### WORK REQUEST
Give back every line of the material below that has the string "chili".

### INPUT DATA
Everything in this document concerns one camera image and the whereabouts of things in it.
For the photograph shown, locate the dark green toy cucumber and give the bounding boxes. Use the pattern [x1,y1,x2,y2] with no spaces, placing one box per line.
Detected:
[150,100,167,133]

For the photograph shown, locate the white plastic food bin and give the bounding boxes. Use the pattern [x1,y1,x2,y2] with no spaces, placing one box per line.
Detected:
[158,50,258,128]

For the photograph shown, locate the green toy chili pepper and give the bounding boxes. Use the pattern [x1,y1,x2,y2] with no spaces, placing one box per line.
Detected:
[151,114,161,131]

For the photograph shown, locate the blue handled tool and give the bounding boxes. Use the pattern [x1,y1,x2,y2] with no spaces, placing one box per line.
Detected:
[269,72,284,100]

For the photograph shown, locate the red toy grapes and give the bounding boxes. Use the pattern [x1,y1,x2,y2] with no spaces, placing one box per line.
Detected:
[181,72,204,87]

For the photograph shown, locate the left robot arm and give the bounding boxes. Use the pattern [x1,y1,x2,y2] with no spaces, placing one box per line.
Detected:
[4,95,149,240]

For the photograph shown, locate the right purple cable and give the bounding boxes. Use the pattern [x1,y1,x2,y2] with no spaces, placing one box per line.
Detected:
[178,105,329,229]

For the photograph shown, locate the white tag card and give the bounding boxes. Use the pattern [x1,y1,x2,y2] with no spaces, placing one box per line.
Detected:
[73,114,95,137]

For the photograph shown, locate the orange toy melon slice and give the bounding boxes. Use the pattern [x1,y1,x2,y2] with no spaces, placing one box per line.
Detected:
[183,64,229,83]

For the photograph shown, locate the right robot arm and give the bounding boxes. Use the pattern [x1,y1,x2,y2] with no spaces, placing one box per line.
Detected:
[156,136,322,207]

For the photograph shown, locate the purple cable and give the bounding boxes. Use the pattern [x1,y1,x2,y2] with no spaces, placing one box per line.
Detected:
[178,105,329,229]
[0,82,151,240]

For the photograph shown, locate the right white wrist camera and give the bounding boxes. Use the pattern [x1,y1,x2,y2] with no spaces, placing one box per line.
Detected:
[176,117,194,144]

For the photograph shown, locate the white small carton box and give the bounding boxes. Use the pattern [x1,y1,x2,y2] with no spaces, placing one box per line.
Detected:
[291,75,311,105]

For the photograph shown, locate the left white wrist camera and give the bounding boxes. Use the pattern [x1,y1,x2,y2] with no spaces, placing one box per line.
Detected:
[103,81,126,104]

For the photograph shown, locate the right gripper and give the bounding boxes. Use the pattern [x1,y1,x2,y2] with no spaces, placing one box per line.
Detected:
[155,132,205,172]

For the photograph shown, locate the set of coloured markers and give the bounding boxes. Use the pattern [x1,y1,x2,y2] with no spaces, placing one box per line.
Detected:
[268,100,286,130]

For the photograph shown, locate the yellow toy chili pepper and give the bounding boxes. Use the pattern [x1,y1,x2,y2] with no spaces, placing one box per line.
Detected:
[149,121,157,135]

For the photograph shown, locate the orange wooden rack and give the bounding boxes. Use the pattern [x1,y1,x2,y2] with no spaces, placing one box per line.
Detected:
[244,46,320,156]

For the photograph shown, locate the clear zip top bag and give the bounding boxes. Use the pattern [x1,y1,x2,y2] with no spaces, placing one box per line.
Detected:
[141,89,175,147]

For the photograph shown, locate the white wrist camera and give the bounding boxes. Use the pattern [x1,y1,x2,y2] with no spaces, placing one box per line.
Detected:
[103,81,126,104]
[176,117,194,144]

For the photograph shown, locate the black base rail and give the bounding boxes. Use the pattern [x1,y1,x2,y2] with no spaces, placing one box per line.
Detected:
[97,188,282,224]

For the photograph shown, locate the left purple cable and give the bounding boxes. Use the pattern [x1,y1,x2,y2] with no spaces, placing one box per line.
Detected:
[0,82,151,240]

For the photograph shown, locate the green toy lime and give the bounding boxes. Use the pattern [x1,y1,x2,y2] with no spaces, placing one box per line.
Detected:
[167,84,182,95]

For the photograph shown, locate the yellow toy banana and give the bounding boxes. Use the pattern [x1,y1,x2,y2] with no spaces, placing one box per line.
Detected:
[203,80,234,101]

### EXERCISE RESPONSE
For the photograph shown, locate the green toy chili pepper and give the bounding boxes. Use the pattern [x1,y1,x2,y2] with no spaces, placing one box per line.
For the photograph shown, locate the yellow toy chili pepper and give the bounding boxes. Use the pattern [x1,y1,x2,y2] with no spaces, placing one box per line.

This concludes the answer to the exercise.